_DATA_

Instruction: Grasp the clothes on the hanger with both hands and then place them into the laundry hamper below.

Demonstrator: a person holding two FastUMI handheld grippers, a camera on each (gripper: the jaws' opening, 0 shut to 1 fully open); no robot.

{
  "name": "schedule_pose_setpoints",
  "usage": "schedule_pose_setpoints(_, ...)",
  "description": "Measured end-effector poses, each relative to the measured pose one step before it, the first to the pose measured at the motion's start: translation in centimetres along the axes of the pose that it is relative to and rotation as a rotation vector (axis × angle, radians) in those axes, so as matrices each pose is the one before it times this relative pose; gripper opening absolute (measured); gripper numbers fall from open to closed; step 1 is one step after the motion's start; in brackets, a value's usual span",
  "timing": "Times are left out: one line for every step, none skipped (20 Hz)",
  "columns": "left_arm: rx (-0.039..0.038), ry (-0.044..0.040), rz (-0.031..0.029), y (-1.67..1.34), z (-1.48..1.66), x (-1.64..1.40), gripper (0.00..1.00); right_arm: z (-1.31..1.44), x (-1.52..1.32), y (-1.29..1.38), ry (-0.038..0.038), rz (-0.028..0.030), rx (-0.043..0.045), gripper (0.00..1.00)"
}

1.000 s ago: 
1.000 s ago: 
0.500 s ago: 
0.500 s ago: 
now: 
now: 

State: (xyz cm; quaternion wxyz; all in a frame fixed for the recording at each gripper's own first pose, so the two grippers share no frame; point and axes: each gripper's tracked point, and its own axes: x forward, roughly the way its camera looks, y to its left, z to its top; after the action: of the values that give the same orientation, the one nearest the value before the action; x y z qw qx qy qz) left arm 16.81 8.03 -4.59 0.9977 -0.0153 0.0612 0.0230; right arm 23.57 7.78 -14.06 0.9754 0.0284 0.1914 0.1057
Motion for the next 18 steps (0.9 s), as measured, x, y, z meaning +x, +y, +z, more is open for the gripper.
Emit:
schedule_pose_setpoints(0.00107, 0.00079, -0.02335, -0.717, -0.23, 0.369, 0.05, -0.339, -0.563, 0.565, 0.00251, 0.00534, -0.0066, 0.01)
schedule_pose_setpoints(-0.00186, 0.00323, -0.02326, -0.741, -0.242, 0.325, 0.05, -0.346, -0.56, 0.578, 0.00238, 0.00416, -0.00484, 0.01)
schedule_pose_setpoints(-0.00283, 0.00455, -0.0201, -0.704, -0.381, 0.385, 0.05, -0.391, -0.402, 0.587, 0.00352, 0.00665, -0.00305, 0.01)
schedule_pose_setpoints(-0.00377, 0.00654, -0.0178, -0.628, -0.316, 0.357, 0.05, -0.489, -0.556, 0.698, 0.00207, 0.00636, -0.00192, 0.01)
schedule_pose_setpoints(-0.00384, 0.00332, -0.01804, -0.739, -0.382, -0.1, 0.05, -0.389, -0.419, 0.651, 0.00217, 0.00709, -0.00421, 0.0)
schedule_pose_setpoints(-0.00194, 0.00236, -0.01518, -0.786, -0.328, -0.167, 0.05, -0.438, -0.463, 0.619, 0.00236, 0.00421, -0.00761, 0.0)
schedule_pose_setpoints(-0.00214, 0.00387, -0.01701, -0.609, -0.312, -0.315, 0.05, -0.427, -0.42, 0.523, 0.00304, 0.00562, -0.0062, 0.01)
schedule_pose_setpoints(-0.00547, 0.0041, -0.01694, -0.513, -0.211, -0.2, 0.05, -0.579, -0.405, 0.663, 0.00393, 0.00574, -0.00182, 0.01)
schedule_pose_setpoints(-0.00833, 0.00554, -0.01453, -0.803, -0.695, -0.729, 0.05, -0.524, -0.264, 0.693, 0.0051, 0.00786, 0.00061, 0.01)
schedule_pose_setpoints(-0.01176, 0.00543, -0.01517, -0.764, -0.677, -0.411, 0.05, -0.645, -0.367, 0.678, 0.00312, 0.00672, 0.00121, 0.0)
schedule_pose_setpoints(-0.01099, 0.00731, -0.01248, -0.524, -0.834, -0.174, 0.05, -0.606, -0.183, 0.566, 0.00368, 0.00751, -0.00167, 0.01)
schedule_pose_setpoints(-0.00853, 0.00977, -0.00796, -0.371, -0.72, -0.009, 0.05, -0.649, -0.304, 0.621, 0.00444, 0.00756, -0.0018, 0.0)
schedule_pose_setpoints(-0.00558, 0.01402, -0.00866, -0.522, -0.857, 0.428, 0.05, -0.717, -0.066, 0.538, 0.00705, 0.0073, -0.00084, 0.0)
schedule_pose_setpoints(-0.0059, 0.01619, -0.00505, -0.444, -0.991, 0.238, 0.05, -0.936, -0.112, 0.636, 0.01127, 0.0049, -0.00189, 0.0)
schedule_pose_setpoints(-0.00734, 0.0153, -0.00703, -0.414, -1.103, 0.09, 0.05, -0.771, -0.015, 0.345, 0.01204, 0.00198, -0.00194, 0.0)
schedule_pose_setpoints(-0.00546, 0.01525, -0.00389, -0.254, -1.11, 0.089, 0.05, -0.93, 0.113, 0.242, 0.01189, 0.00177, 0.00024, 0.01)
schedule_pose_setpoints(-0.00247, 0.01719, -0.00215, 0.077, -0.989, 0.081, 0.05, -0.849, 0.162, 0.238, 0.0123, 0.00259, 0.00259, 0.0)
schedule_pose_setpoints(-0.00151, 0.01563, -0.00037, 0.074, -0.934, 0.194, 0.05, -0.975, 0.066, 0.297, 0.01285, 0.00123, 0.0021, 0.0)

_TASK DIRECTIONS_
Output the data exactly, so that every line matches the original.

_RESULT_
Instruction: Grasp the clothes on the hanger with both hands and then place them into the laundry hamper below.

Demonstrator: a person holding two FastUMI handheld grippers, a camera on each (gripper: the jaws' opening, 0 shut to 1 fully open); no robot.

{
  "name": "schedule_pose_setpoints",
  "usage": "schedule_pose_setpoints(_, ...)",
  "description": "Measured end-effector poses, each relative to the measured pose one step before it, the first to the pose measured at the motion's start: translation in centimetres along the axes of the pose that it is relative to and rotation as a rotation vector (axis × angle, radians) in those axes, so as matrices each pose is the one before it times this relative pose; gripper opening absolute (measured); gripper numbers fall from open to closed; step 1 is one step after the motion's start; in brackets, a value's usual span",
  "timing": "Times are left out: one line for every step, none skipped (20 Hz)",
  "columns": "left_arm: rx (-0.039..0.038), ry (-0.044..0.040), rz (-0.031..0.029), y (-1.67..1.34), z (-1.48..1.66), x (-1.64..1.40), gripper (0.00..1.00); right_arm: z (-1.31..1.44), x (-1.52..1.32), y (-1.29..1.38), ry (-0.038..0.038), rz (-0.028..0.030), rx (-0.043..0.045), gripper (0.00..1.00)"
}

1.000 s ago: 
1.000 s ago: 
0.500 s ago: 
0.500 s ago: 
now: 
now: 

State: (xyz cm; quaternion wxyz; all in a frame fixed for the recording at each gripper's own first pose, so the two grippers share no frame; point and axes: each gripper's tracked point, and its own axes: x forward, roughly the way its camera looks, y to its left, z to its top; after the action: of the values that give the same orientation, the one nearest the value before the action; x y z qw qx qy qz) left arm 16.81 8.03 -4.59 0.9977 -0.0153 0.0612 0.0230; right arm 23.57 7.78 -14.06 0.9754 0.0284 0.1914 0.1057
Motion for the next 18 steps (0.9 s), as measured, x, y, z meaning +x, +y, +z, more is open for the gripper.
Emit:
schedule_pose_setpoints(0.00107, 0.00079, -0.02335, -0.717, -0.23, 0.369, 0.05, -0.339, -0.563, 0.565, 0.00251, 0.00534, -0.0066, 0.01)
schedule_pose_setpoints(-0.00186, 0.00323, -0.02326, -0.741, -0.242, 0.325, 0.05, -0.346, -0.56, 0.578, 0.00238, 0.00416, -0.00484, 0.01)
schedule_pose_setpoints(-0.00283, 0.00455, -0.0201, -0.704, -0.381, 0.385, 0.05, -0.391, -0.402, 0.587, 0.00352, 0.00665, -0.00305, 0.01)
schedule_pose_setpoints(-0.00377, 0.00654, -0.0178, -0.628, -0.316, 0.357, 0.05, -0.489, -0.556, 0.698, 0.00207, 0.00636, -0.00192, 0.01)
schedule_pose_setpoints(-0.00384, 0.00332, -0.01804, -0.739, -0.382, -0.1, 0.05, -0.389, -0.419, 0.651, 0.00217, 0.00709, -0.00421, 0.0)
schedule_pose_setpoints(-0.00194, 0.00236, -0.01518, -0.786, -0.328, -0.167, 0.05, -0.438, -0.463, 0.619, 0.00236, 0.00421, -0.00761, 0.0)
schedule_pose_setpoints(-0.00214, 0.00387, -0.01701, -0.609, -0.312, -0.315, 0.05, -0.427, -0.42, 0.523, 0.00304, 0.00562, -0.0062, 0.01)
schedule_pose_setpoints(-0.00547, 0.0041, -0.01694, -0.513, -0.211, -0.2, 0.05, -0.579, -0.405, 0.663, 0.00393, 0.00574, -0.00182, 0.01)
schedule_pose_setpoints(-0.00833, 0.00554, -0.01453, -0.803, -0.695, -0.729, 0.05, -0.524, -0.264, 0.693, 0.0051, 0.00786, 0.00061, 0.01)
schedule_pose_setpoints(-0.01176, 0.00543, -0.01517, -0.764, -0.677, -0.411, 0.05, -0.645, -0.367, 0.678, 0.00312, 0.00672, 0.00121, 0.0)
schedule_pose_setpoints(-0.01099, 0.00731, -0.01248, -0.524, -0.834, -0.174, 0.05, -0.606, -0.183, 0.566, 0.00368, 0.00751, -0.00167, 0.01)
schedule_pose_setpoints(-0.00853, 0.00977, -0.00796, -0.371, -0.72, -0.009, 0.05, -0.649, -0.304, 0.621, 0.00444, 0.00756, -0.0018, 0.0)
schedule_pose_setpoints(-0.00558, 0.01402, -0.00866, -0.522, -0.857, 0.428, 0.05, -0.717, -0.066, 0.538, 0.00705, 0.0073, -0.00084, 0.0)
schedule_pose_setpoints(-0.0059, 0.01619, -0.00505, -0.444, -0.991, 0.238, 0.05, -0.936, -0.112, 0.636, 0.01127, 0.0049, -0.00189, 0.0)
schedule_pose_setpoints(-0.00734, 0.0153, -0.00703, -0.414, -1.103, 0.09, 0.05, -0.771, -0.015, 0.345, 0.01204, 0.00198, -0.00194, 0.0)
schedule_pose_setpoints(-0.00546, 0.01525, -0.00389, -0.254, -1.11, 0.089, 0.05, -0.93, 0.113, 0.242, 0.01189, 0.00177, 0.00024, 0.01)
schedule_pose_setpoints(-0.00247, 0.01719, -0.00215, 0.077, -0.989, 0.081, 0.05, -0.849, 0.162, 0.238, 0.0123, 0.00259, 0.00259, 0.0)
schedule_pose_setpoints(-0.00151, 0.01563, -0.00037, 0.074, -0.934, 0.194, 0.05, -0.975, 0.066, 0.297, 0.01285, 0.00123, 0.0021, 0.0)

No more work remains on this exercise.